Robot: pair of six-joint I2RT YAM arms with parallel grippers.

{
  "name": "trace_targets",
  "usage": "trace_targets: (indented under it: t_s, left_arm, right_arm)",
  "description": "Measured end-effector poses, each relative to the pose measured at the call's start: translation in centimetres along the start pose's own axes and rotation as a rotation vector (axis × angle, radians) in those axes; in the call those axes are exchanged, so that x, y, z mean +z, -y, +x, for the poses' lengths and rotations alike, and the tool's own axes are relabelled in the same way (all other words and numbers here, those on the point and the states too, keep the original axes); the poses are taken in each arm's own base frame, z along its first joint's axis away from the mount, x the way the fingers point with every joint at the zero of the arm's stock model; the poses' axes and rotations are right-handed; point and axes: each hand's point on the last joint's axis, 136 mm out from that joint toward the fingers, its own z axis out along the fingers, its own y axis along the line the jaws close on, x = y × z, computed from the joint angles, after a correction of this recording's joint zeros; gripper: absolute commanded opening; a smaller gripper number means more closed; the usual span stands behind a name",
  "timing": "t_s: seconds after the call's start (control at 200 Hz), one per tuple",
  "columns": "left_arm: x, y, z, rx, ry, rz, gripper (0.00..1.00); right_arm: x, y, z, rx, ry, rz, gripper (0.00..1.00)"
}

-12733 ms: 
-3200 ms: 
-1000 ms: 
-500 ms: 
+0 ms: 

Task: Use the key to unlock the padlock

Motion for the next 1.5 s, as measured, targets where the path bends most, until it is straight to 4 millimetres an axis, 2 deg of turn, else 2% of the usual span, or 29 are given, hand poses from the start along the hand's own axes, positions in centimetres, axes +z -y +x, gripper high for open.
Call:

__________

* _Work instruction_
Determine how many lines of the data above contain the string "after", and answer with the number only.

* _Answer area_
2